Your goal:
Verbatim output of the lines below is required, with the images omitted.

START Data for analysis

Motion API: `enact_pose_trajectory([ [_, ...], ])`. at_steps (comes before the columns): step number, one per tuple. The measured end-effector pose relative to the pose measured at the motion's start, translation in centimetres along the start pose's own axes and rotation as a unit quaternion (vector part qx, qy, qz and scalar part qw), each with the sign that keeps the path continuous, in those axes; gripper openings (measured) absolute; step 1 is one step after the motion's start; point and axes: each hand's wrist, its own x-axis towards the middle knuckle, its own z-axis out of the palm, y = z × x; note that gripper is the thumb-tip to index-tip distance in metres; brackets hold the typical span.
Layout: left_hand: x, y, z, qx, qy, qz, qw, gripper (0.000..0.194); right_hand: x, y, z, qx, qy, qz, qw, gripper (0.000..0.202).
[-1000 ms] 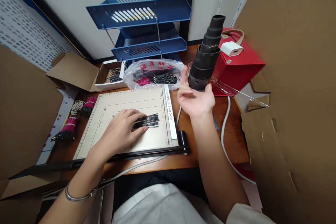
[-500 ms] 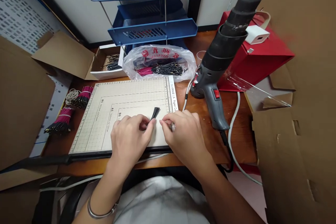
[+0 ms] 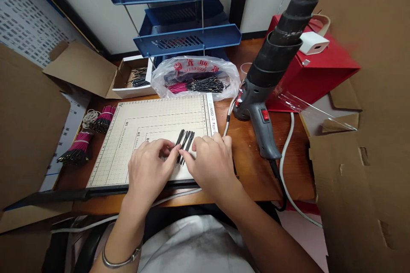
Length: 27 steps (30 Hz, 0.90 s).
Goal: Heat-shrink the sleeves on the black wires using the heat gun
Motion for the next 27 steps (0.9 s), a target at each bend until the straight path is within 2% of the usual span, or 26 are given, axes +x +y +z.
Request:
enact_pose_trajectory([
  [4,0.1,-0.1,-0.2,0.003,-0.008,-0.020,1.000,0.019,0.1,0.0,-0.4,-0.003,-0.030,0.010,1.000,0.017],
  [10,0.0,0.1,-0.1,-0.024,-0.023,-0.004,0.999,0.014,0.3,-0.2,-0.4,-0.016,-0.029,0.020,0.999,0.028],
  [14,0.1,-0.2,-0.1,-0.028,-0.011,-0.009,1.000,0.016,0.4,-0.1,-0.2,-0.011,-0.031,0.013,0.999,0.020],
  [19,0.3,-0.9,0.1,-0.043,-0.006,-0.007,0.999,0.014,0.6,-0.1,-0.1,-0.019,-0.021,0.032,0.999,0.025],
  [27,0.3,-0.8,0.3,-0.088,-0.011,0.011,0.996,0.015,0.7,-0.2,-0.2,0.003,-0.040,0.026,0.999,0.019],
])
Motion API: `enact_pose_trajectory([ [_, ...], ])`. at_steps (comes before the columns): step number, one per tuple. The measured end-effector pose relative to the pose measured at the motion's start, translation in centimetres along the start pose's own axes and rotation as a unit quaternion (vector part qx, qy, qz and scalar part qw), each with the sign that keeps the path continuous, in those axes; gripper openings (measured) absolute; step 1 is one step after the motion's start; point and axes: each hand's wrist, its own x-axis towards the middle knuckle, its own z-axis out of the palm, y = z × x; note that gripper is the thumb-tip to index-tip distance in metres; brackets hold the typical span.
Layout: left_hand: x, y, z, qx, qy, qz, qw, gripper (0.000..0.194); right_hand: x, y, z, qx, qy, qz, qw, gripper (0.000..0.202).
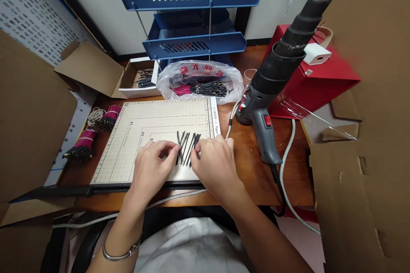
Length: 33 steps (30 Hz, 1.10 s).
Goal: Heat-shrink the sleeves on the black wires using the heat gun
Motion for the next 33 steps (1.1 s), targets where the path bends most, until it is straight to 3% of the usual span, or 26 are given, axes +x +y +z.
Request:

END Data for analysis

Response:
Motion API: `enact_pose_trajectory([ [_, ...], ])`. at_steps (comes before the columns): step number, one per tuple. The measured end-effector pose relative to the pose measured at the motion's start, translation in centimetres along the start pose's own axes and rotation as a unit quaternion (vector part qx, qy, qz and scalar part qw), each with the sign that keeps the path continuous, in those axes; gripper openings (measured) absolute; step 1 is one step after the motion's start; point and axes: each hand's wrist, its own x-axis towards the middle knuckle, its own z-axis out of the palm, y = z × x; note that gripper is the thumb-tip to index-tip distance in metres; brackets hold the typical span.
Layout: left_hand: x, y, z, qx, qy, qz, qw, gripper (0.000..0.194); right_hand: x, y, z, qx, qy, qz, qw, gripper (0.000..0.202).
[-1000 ms] 
[-500 ms] 
[+0 ms] 
Length: 27 steps (30 Hz, 0.90 s).
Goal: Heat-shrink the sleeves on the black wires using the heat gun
Motion for the next 27 steps (0.9 s), a target at each bend until the straight path is within 2% of the usual span, or 26 are given, axes +x +y +z.
Request:
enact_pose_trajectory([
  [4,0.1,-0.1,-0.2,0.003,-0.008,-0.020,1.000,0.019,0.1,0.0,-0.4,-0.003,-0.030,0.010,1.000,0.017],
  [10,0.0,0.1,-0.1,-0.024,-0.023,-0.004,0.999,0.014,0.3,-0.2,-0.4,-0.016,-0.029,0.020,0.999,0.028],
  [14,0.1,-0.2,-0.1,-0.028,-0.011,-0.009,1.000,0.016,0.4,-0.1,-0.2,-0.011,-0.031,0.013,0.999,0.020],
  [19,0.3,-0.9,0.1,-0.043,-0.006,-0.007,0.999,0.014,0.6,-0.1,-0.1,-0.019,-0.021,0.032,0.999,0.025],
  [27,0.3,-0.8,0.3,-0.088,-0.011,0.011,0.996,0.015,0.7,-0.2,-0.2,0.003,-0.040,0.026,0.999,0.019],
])
Motion API: `enact_pose_trajectory([ [_, ...], ])`. at_steps (comes before the columns): step number, one per tuple. The measured end-effector pose relative to the pose measured at the motion's start, translation in centimetres along the start pose's own axes and rotation as a unit quaternion (vector part qx, qy, qz and scalar part qw), each with the sign that keeps the path continuous, in those axes; gripper openings (measured) absolute; step 1 is one step after the motion's start; point and axes: each hand's wrist, its own x-axis towards the middle knuckle, its own z-axis out of the palm, y = z × x; note that gripper is the thumb-tip to index-tip distance in metres; brackets hold the typical span.
Layout: left_hand: x, y, z, qx, qy, qz, qw, gripper (0.000..0.194); right_hand: x, y, z, qx, qy, qz, qw, gripper (0.000..0.202).
Length: 33 steps (30 Hz, 1.10 s).
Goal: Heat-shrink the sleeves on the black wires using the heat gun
Motion for the next 33 steps (1.1 s), targets where the path bends most, until it is straight to 3% of the usual span, or 26 are given, axes +x +y +z.
Request:

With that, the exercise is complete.